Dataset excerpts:
===============

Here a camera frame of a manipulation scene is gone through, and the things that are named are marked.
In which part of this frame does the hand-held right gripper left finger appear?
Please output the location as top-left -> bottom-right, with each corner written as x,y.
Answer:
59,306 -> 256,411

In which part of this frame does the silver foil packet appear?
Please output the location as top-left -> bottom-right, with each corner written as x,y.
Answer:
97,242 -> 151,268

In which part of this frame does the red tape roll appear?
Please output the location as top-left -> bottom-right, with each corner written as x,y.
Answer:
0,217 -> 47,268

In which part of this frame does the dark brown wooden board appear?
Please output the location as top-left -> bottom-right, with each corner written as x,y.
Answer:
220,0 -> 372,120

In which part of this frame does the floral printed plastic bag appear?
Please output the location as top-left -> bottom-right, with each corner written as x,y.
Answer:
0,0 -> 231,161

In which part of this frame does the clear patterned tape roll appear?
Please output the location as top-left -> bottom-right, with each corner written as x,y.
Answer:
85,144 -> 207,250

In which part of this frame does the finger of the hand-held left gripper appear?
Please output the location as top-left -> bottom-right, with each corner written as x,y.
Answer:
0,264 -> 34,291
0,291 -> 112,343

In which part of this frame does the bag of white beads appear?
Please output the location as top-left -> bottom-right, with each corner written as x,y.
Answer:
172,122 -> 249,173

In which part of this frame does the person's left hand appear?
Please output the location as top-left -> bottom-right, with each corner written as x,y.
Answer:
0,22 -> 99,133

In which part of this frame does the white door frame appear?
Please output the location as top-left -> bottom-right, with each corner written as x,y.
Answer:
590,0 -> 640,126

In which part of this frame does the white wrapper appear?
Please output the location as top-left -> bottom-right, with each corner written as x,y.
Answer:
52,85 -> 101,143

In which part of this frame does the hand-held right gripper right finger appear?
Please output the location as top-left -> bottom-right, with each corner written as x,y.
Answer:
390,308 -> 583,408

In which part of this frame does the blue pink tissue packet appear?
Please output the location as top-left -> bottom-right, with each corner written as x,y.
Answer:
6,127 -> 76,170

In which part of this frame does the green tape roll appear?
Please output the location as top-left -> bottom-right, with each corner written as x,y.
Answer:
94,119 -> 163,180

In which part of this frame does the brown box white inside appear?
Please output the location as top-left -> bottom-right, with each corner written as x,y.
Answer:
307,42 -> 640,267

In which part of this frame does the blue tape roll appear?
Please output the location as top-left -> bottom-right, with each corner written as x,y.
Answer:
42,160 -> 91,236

===============

WHAT IS NEEDED
Look above for the line holding "In which part of this frame does the silver". Print it and every line after it, exactly, through the line holding "In which part of this frame does the dark".

SOLUTION TO THE EXERCISE
In which part of this frame does the silver foil packet appear?
Please output the location as top-left -> bottom-right, with each corner written as x,y.
Answer:
97,242 -> 151,268

In which part of this frame does the red tape roll appear?
Please output the location as top-left -> bottom-right, with each corner written as x,y.
Answer:
0,217 -> 47,268

In which part of this frame does the dark brown wooden board appear?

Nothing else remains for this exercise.